Secondly, that isn't consistent with your preference of Scala on the JVM and Idris off the JVM. I find it hard to believe that Scala+Idris have better stability than Java and will be around longer than Java. I prefer Scala over Java for the advanced elegance, conciseness, and expression, but IMO, Scala has been a buggier language than Java, it's less serious about backward compatibility, and it probably won't last as many decades into the future as a legacy technology as Java will.

Other tools might not have "the VM cost", but they all have some performance profile that can be quantified and logically compared. Java often does fairly well in those tests.


On Wednesday, June 11, 2014 11:41:38 AM UTC-5, Ricky Clarkson wrote:

    I'm not saying I agree, but there are reasons.  C works.  You
    aren't going to get a compiler segfault, then discover a debugger
    bug while trying to debug the compiler, then fix that only to find
    that your build tool doesn't work when your path contains spaces,
    and then find that you can't read MP3 files without an extra
    library that hasn't been maintained since the big bang, etc.  If
    you need to write your own C compiler for any reason, nobody is
    going to sue you.

    C will still exist when Objective-C, PHP, ASP, VB, Perl, Python,
    Ruby and probably C# and Java, have all bitten the dust, because
    it *actually* works everywhere and is kind of a base on which
    pretty much everything else can be built without incurring 'the VM
    cost', however imaginary or real that cost may be.

    It's also almost one of *the* bases, barring the 100s of special
    cases it is a really simple language, kind of fundamental the same
    way Scheme, Smalltalk and Forth are (i.e., hard to reduce further
    without losing real capability).


    On Wed, Jun 11, 2014 at 7:45 AM, clay <clayt...@gmail.com
    <javascript:>> wrote:


        On Friday, June 6, 2014 12:31:34 PM UTC-5, KWright wrote:

            Nope!

            C or Idris, I'll also accept Assembler.

            and Scala's the least bad you can get if otherwise tied to
            the JVM. :)


        I completely understand why you prefer Idris/Haskell over
        Scala and Scala over Java.

        But why on Earth would you also prefer C? That seems to go the
        opposite direction and be a big step down from Java?

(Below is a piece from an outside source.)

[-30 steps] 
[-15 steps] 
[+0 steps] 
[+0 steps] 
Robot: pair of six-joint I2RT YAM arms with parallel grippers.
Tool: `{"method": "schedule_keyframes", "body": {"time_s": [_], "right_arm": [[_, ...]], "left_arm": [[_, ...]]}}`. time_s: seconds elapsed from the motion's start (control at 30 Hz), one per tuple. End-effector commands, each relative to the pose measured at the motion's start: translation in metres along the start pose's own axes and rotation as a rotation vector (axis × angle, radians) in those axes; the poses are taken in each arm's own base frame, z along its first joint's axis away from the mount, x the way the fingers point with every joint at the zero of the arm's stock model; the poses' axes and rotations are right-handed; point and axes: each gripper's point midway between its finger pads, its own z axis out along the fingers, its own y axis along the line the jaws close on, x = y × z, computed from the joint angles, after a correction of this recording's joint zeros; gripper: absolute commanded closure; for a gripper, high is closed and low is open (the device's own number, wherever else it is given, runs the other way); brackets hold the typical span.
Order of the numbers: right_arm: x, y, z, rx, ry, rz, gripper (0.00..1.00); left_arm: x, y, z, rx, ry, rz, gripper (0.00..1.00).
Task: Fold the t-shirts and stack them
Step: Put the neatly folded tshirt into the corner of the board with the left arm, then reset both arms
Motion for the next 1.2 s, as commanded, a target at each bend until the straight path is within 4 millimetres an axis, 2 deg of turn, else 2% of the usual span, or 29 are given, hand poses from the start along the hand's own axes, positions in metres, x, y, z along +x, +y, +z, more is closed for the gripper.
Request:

        All the things Scala fixes from Java are broken in C as well:
        if expressions, for/monad comprehensions, focus on
        immutability, pervasive type inference, cleaned up generics,
        array syntax that is unified with generics (Array[Type] rather
        than Type[]), language level currying and partial functions,
        overridable var/val and ideal property system, singleton
        objects instead of static.

        And C/C++ is worse than Java: #define/#include, header files,
        __declspec, library dependency system is a wreck, ABI issues
        across binaries, hairy legacy issues that are far worse than
        Java, wildly varying implementations of the "standard", super
        complex networking/threading/file apis that make the Java
        standard library a work of art. Did you ever use COM/ActiveX?
        Have you ever worked with international strings in C? It's a
        major pain, it's wildly non-standard between different
        compiler vendors, and makes every other language ridiculously
        elegant in comparison.

        Programmers often hate the tool they use for work, because
        they have to deal with lots of legacy code and annoying
        coworkers with conflicting styles. When they use another
        language/tool on the side, they can do everything exactly how
        they want, so the other tool seems better. If you had to deal
        with large amounts of typical legacy business C code, I expect
        you would appreciate Java a lot more. And if you used Idris
        for work with tons of legacy code and annoying coworkers, it
        would be better because Idris/Haskell are so strict about
        enforcing certain conventions, but it still wouldn't be ideal.